Он понял вдруг, что категорически, до дрожи в пальцах, как если бы хотел вцепиться ими в горло брату, не согласен с Саввой относительно того, что в России нет жизни и воли. Жизнь и воля ощущалась повсеместно — в солнечном свете и свете звезд, в его, Никиты, мыслях, даже… недавно, а точнее, вчера ночью, в горячем лоне Цены наличествовала такая ошеломительная воля к жизни, странным образом материализовавшаяся в двойную девственность, что у Никиты не было сомнений: если бы к этой жизни и этой воле, да еще самую малость денег…
Тот, кто придумал этот мир, придумал его не затем, чтобы он канул в сером тоскливом тумане. Утрата этого мира — преступление перед Богом, нарушение Его воли, подумал Никита.
«В чем смысл часов? — между тем произнес Савва. — В нахождении некоего таинственного вещества, назовем его “общественным философским камнем”, делающего жизнь жизнью, наполняющего человека победительной силой и ясной отвагой. Найти его, запустить в серию — задача всякого лидера нации, политика. Почему ты думаешь, что подобное может произойти исключительно от подобного, а не от противоположного? Русский народ хочет смерти. Что ж, пусть получит. Вдруг минус на минус даст плюс и получится жизнь?»

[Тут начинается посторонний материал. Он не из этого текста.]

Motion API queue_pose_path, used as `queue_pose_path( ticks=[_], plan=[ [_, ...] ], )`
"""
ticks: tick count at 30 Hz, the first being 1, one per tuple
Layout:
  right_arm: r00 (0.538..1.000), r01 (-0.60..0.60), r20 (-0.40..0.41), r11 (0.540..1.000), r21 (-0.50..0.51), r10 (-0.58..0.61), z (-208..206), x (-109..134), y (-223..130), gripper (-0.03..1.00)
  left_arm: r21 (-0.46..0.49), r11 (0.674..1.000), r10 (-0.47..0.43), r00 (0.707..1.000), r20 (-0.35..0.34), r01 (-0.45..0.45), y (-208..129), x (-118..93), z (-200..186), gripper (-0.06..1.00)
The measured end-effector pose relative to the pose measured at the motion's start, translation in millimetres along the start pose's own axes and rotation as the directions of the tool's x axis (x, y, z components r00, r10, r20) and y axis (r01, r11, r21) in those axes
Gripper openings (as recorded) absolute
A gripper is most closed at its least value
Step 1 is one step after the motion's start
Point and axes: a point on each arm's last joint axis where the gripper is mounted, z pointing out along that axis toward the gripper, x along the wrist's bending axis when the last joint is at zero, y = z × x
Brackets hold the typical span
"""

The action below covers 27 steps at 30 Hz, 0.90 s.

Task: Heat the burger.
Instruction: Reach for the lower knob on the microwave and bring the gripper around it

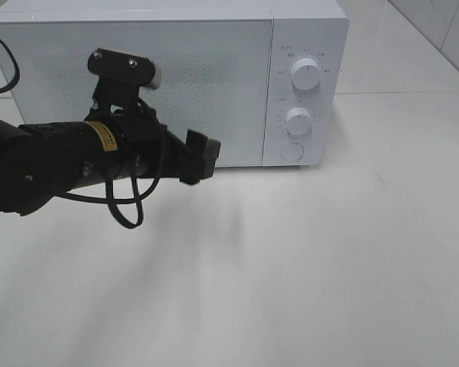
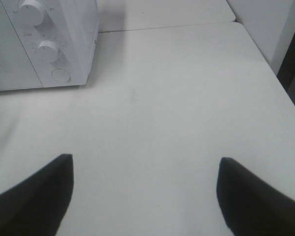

«Но он также хочет денег, свободы, творчества»… — при воспоминании о горячем лоне Цены Никиту одолело необычайное красноречие. Он был готов согласиться с тем, что написанные слова — трупы или мумии произнесенных, настолько живы сейчас были в нем эти произносимые слова. Они рвались в небо, как орлы, и были готовы исклевать всякого, кто мешал их полету.
«Ладно, — неожиданно согласился Савва, лишая Никиту возможности продолжить, загоняя орлов обратно в… гнездо? — будь по-твоему. Пусть эти два парня сами решат, кто из них сильнее. А мы… посмотрим. Только сдается мне, — вздохнул Савва, — я знаю, кто победит. И, — добавил с вековой какой-то тоской после долгой паузы, — что из этого получится».